Kime benzerse benzesin kızını kıskanacağını, kıskanırken orta yerinden çatlayacağını, kızı olmasa da biliyordu.

“Belki bir gün Ayaz’a kız kardeş gelir… Hıı, neden olmasın?” Toprak, başını kaldırıp ona gülerken

“Ablama, daha birinciyi doğurmadan ikincinin hayalini kurduğunu sen mi söylemek istersin yoksa ben mi söyleyeyim?” deyince Alparslan durup düşündü.

“Aman güzelim, bu aralar ablana böyle bir hayali sakın söyleme. Beni çatıdan aşağı falan atsa şaşırmam. Zaten seninle ilgili gerçekleri sakladığım için hâlâ kırgın ve kızgın.” Toprak geri çekilip hüzünlü gözlerle

“Çok üzüldü değil mi? Benim yüzümden… Çok üzüldü. Zaten hep benim yüzümden üzülüyor.” Demiş, Alparslan’ı bu sözlerle hem şaşkına çevirmiş, hem de üzmüştü. Kendini suçlaması içini parçalamıştı sanki. Onun yüzünü kavrayıp gözlerine bakarken

“Yaşanan hiçbir şey senin suçun değildi güzelim. Sakın kendini suçlama.” Deyip sımsıkı sarıldı.

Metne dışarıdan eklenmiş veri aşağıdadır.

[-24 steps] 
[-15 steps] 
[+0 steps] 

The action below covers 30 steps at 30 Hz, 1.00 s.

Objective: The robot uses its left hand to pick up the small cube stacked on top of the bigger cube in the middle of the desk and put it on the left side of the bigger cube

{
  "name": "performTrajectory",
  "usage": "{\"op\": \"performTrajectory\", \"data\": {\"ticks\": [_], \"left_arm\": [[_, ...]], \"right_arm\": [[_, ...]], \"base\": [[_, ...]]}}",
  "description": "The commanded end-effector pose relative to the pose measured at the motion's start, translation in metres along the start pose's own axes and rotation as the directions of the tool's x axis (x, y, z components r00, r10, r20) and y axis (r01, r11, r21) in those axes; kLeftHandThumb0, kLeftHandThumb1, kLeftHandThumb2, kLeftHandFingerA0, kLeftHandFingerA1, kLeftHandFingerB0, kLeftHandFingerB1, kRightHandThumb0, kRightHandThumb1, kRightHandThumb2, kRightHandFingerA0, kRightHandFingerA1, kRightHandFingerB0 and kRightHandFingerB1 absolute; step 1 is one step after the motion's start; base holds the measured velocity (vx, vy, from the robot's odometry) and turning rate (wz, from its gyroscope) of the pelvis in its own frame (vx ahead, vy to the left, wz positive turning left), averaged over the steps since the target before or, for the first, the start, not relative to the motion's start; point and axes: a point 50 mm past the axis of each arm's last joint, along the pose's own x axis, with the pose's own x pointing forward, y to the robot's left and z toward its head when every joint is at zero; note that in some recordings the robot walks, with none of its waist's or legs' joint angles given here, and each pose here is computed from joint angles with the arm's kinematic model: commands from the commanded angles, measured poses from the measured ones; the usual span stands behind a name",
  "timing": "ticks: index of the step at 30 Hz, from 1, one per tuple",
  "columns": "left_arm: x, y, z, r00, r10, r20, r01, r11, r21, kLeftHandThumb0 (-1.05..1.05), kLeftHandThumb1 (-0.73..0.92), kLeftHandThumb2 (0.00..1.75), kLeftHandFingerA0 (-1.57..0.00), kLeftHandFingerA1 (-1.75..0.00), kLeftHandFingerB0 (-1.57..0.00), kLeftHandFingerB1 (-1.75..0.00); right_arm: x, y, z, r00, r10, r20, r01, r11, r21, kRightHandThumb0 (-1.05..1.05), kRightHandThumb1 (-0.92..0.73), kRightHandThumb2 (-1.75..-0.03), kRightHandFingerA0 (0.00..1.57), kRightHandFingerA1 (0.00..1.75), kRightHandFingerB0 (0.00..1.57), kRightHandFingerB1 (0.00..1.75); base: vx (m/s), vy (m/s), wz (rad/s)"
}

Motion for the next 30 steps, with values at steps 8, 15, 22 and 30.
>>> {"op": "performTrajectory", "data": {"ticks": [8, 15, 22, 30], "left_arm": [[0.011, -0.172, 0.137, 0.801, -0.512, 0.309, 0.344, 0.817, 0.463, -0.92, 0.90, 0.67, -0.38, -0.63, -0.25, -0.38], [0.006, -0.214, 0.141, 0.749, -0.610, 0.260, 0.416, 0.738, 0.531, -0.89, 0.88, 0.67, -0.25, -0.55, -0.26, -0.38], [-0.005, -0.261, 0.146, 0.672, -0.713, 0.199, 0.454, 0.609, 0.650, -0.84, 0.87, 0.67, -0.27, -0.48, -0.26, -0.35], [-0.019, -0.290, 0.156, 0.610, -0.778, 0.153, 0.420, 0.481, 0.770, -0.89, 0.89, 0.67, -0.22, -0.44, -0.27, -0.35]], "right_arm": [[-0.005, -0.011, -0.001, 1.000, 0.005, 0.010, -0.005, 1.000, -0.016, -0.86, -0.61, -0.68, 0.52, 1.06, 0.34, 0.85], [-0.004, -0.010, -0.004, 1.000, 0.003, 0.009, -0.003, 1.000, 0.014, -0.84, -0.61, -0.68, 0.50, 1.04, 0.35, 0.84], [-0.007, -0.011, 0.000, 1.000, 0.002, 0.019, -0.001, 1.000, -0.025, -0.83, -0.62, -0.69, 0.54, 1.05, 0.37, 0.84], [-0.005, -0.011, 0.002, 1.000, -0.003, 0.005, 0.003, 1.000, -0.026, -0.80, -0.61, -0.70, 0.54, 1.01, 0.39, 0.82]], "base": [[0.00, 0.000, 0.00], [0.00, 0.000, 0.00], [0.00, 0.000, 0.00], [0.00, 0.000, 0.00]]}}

“Ablanı uyandırmaya gidiyorum. Toparlan ve gülümse hadi… Seni böyle görmesin.” Toprak ondan ayrılıp gülümsemeye çalışırken mutfaktan çıkıp, üst kata gidişini izlemişti.

Yatak odasına giren Alparslan, Bergüzar’ın derin bir uykuda olduğunu görerek tebessüm etti. Yüzüne ve yastığa dağılan saçları yine onu bunaltmışa benziyordu. Usulca yanına yaklaşıp saçlarını yüzünden çektikten sonra alnını öptü.

“Bebeğim, sabah oldu.” Diye fısıldarken kaşları hafifçe çatılıp, saniyeler sonra eski hâline dönen kadını hayranlıkla izliyordu. Saçlarını okşayan parmaklarını yanağına doğru kaydığında Bergüzar’ın göz kapakları titreşerek aralandı. Dibinde duran yemyeşil gözlere bakıp tebessüm ederken

“İnşallah oğlumuzun gözleri de seninki gibi olur.” Diye dua etmiş, bu dua ise Alparslan’ı mest etmişti. Karısının dudaklarına yaklaşıp küçük bir öpücük bıraktıktan sonra

“Günaydın.” Dedi. Yatağın içinde zar zor hareket edip ağrıyan sırtından dolayı yüzünde bir acı ifadesi beliren Bergüzar da

“Günaydın.” Demeye çalışmıştı. Alparslan, doğum yaklaştıkça onun ne kadar zorlandığını, hareket bile edemez olduğunu, ağrılarının arttığını fark ediyordu. Ancak elinden bir şey gelmiyordu ve buna sinir oluyordu. Yapabildiği tek şey karısının şişen ayaklarına masaj yapmak, oturup kalkarken ona destek olmaktan ibaretti. Bunların bile ona ne kadar iyi geldiğinin farkındaydı.

“Bugün Emine abla izinli olduğu için kahvaltıyı ben hazırladım. Bence bunun için beni öpebilirsin.” Derken yüzünde haylaz bir ifade belirmiş, başını karısının boynuna doğru yaslamıştı. Bergüzar, bu oyunbaz ve hamarat adamın sözlerine gülerken saçlarını okşayıp öptü.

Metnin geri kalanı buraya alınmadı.